— DATA SHOWN —
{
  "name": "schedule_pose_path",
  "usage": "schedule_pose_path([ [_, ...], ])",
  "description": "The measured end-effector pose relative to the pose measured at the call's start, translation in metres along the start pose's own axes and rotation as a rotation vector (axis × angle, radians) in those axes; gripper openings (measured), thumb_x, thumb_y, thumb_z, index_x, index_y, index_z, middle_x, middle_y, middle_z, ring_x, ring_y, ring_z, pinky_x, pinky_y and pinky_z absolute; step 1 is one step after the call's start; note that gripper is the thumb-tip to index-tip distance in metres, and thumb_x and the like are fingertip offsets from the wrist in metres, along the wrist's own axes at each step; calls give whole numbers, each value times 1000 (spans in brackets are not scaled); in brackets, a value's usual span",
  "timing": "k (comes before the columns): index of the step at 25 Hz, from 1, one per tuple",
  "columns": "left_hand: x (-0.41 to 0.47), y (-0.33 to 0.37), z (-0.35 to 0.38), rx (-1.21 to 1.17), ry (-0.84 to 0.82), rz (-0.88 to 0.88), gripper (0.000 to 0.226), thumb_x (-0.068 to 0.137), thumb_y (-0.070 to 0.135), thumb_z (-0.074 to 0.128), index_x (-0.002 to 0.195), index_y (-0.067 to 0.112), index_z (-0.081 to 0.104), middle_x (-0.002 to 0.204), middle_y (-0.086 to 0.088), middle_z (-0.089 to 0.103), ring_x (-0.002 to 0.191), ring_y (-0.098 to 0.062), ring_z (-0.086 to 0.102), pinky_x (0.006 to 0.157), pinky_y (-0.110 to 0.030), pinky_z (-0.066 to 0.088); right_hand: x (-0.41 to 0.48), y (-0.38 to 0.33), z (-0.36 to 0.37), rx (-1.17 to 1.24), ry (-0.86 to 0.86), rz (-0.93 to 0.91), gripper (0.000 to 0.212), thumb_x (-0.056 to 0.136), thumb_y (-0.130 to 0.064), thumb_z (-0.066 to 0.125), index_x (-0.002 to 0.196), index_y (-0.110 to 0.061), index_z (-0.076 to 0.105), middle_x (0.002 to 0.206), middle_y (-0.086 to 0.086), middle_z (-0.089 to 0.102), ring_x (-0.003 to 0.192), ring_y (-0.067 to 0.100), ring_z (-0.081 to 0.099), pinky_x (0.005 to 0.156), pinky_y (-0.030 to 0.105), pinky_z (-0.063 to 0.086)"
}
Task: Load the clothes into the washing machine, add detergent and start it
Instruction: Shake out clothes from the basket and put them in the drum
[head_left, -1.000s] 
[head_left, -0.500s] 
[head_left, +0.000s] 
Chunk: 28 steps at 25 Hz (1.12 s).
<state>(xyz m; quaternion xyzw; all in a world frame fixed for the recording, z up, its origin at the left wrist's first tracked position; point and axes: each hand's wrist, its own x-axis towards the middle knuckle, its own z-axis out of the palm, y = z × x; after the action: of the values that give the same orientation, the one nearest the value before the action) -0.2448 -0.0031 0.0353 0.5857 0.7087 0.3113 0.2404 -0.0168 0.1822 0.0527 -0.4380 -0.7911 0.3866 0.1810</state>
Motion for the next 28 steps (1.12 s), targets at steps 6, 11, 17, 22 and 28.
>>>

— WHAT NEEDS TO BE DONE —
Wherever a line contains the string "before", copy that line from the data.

— TASK RESPONSE —
  "timing": "k (comes before the columns): index of the step at 25 Hz, from 1, one per tuple",
<state>(xyz m; quaternion xyzw; all in a world frame fixed for the recording, z up, its origin at the left wrist's first tracked position; point and axes: each hand's wrist, its own x-axis towards the middle knuckle, its own z-axis out of the palm, y = z × x; after the action: of the values that give the same orientation, the one nearest the value before the action) -0.2448 -0.0031 0.0353 0.5857 0.7087 0.3113 0.2404 -0.0168 0.1822 0.0527 -0.4380 -0.7911 0.3866 0.1810</state>

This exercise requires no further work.